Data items
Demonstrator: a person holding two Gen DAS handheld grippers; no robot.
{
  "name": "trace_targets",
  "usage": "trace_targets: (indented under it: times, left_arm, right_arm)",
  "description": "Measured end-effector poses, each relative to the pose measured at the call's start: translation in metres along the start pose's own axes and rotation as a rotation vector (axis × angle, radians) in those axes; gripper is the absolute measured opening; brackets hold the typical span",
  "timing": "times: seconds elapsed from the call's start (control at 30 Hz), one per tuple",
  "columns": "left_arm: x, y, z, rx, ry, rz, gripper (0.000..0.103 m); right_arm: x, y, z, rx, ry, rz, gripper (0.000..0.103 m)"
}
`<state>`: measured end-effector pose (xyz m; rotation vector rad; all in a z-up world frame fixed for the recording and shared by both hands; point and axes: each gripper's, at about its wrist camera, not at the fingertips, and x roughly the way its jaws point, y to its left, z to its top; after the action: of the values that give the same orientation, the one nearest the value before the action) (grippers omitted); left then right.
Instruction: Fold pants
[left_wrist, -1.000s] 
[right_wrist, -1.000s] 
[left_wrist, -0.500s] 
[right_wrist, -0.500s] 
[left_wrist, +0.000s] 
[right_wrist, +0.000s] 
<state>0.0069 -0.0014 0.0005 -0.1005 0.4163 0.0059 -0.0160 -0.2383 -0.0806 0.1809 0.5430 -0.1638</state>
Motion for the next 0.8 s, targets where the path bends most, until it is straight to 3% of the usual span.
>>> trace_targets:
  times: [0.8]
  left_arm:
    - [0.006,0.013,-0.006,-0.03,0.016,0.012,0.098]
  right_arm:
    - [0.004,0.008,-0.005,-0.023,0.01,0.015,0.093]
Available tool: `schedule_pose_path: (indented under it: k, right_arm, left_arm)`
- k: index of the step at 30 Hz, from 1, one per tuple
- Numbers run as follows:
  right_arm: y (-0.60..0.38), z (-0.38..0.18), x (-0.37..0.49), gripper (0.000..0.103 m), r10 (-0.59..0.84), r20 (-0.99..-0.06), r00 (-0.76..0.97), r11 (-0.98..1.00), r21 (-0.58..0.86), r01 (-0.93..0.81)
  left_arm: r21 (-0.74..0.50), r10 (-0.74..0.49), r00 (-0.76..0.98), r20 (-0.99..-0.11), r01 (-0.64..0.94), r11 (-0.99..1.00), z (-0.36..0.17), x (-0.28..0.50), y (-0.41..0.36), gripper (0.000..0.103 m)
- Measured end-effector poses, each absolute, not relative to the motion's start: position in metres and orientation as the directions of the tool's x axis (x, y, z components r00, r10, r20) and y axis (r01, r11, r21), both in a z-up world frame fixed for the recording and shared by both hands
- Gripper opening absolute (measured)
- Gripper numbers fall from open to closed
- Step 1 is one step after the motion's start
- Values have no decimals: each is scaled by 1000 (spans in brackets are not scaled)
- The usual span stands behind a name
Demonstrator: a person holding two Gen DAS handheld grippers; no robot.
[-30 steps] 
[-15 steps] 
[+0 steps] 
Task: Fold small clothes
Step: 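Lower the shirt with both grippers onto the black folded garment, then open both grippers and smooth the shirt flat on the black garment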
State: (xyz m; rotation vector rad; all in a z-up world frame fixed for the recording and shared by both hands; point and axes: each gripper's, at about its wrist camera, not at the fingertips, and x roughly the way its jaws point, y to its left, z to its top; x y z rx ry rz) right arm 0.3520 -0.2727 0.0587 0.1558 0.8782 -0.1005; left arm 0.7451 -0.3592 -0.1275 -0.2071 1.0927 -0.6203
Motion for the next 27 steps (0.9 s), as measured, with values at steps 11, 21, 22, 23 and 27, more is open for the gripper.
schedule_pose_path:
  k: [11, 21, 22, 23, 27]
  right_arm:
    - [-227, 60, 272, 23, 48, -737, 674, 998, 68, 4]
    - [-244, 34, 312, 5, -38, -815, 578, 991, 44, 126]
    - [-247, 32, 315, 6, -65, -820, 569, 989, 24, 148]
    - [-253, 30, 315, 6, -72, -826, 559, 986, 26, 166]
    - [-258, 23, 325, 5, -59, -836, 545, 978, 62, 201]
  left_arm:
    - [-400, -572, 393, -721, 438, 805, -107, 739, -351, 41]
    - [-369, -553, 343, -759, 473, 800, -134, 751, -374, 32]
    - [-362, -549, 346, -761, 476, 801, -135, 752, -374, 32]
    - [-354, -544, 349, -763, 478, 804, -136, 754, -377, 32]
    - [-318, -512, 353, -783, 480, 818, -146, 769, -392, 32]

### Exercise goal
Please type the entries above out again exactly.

### Output below
Demonstrator: a person holding two Gen DAS handheld grippers; no robot.
{
  "name": "trace_targets",
  "usage": "trace_targets: (indented under it: times, left_arm, right_arm)",
  "description": "Measured end-effector poses, each relative to the pose measured at the call's start: translation in metres along the start pose's own axes and rotation as a rotation vector (axis × angle, radians) in those axes; gripper is the absolute measured opening; brackets hold the typical span",
  "timing": "times: seconds elapsed from the call's start (control at 30 Hz), one per tuple",
  "columns": "left_arm: x, y, z, rx, ry, rz, gripper (0.000..0.103 m); right_arm: x, y, z, rx, ry, rz, gripper (0.000..0.103 m)"
}
`<state>`: measured end-effector pose (xyz m; rotation vector rad; all in a z-up world frame fixed for the recording and shared by both hands; point and axes: each gripper's, at about its wrist camera, not at the fingertips, and x roughly the way its jaws point, y to its left, z to its top; after the action: of the values that give the same orientation, the one nearest the value before the action) (grippers omitted); left then right.
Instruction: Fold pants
[left_wrist, -1.000s] 
[right_wrist, -1.000s] 
[left_wrist, -0.500s] 
[right_wrist, -0.500s] 
[left_wrist, +0.000s] 
[right_wrist, +0.000s] 
<state>0.0069 -0.0014 0.0005 -0.1005 0.4163 0.0059 -0.0160 -0.2383 -0.0806 0.1809 0.5430 -0.1638</state>
Motion for the next 0.8 s, targets where the path bends most, until it is straight to 3% of the usual span.
>>> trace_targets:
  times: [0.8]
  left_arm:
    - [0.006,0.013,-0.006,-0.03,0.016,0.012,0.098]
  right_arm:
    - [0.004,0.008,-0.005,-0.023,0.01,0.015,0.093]
Available tool: `schedule_pose_path: (indented under it: k, right_arm, left_arm)`
- k: index of the step at 30 Hz, from 1, one per tuple
- Numbers run as follows:
  right_arm: y (-0.60..0.38), z (-0.38..0.18), x (-0.37..0.49), gripper (0.000..0.103 m), r10 (-0.59..0.84), r20 (-0.99..-0.06), r00 (-0.76..0.97), r11 (-0.98..1.00), r21 (-0.58..0.86), r01 (-0.93..0.81)
  left_arm: r21 (-0.74..0.50), r10 (-0.74..0.49), r00 (-0.76..0.98), r20 (-0.99..-0.11), r01 (-0.64..0.94), r11 (-0.99..1.00), z (-0.36..0.17), x (-0.28..0.50), y (-0.41..0.36), gripper (0.000..0.103 m)
- Measured end-effector poses, each absolute, not relative to the motion's start: position in metres and orientation as the directions of the tool's x axis (x, y, z components r00, r10, r20) and y axis (r01, r11, r21), both in a z-up world frame fixed for the recording and shared by both hands
- Gripper opening absolute (measured)
- Gripper numbers fall from open to closed
- Step 1 is one step after the motion's start
- Values have no decimals: each is scaled by 1000 (spans in brackets are not scaled)
- The usual span stands behind a name
Demonstrator: a person holding two Gen DAS handheld grippers; no robot.
[-30 steps] 
[-15 steps] 
[+0 steps] 
Task: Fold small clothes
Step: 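Lower the shirt with both grippers onto the black folded garment, then open both grippers and smooth the shirt flat on the black garment
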State: (xyz m; rotation vector rad; all in a z-up world frame fixed for the recording and shared by both hands; point and axes: each gripper's, at about its wrist camera, not at the fingertips, and x roughly the way its jaws point, y to its left, z to its top; x y z rx ry rz) right arm 0.3520 -0.2727 0.0587 0.1558 0.8782 -0.1005; left arm 0.7451 -0.3592 -0.1275 -0.2071 1.0927 -0.6203
Motion for the next 27 steps (0.9 s), as measured, with values at steps 11, 21, 22, 23 and 27, more is open for the gripper.
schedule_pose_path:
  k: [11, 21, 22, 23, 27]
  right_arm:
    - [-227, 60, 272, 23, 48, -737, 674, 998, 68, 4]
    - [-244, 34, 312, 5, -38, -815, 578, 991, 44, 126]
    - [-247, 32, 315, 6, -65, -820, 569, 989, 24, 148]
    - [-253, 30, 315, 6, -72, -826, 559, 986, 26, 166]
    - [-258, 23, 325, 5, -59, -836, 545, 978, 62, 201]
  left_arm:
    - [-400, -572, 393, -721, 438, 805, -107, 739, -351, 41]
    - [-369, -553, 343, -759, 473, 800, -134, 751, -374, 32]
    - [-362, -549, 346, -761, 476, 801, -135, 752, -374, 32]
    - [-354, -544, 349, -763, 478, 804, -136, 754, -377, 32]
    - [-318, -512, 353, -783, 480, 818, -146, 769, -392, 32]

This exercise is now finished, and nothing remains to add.